Work request. After locating the line with "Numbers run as" in the data that follows, return it and every later line exactly, up to and including the line with "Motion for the".
━━━ Dataset excerpt ━━━
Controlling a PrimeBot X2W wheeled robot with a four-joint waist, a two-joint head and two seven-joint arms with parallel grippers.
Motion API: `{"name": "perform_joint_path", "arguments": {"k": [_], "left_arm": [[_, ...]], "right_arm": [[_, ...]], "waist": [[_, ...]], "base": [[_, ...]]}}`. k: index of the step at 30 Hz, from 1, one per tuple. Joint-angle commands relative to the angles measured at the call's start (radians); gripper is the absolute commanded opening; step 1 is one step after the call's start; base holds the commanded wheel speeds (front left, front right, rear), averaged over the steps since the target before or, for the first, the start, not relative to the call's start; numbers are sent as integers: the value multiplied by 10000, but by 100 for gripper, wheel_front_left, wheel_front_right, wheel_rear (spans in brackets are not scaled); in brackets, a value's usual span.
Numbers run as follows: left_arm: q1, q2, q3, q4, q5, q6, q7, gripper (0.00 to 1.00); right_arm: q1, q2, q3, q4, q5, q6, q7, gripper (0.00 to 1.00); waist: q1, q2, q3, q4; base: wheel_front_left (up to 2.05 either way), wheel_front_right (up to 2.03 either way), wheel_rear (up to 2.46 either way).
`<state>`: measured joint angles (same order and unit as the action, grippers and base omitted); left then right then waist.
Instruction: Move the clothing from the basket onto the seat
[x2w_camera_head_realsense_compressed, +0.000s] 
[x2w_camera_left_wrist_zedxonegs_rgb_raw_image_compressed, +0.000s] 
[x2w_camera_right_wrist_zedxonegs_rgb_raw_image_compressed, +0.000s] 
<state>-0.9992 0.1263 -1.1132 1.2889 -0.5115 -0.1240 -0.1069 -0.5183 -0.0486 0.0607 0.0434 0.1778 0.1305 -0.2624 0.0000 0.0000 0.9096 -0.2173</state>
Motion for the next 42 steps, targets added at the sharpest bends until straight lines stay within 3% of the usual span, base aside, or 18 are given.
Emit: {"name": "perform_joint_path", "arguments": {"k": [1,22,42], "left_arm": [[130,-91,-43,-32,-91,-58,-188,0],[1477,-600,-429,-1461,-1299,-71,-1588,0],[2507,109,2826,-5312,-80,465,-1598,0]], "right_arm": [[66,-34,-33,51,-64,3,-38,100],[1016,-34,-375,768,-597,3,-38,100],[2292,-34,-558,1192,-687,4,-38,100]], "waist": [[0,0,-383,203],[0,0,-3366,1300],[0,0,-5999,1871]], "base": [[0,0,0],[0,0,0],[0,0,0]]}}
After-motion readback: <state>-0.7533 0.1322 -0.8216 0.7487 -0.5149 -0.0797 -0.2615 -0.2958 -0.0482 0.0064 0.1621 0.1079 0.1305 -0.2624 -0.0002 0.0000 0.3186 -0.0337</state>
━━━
Answer space.
Numbers run as follows: left_arm: q1, q2, q3, q4, q5, q6, q7, gripper (0.00 to 1.00); right_arm: q1, q2, q3, q4, q5, q6, q7, gripper (0.00 to 1.00); waist: q1, q2, q3, q4; base: wheel_front_left (up to 2.05 either way), wheel_front_right (up to 2.03 either way), wheel_rear (up to 2.46 either way).
`<state>`: measured joint angles (same order and unit as the action, grippers and base omitted); left then right then waist.
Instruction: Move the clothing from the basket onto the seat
[x2w_camera_head_realsense_compressed, +0.000s] 
[x2w_camera_left_wrist_zedxonegs_rgb_raw_image_compressed, +0.000s] 
[x2w_camera_right_wrist_zedxonegs_rgb_raw_image_compressed, +0.000s] 
<state>-0.9992 0.1263 -1.1132 1.2889 -0.5115 -0.1240 -0.1069 -0.5183 -0.0486 0.0607 0.0434 0.1778 0.1305 -0.2624 0.0000 0.0000 0.9096 -0.2173</state>
Motion for the next 42 steps, targets added at the sharpest bends until straight lines stay within 3% of the usual span, base aside, or 18 are given.

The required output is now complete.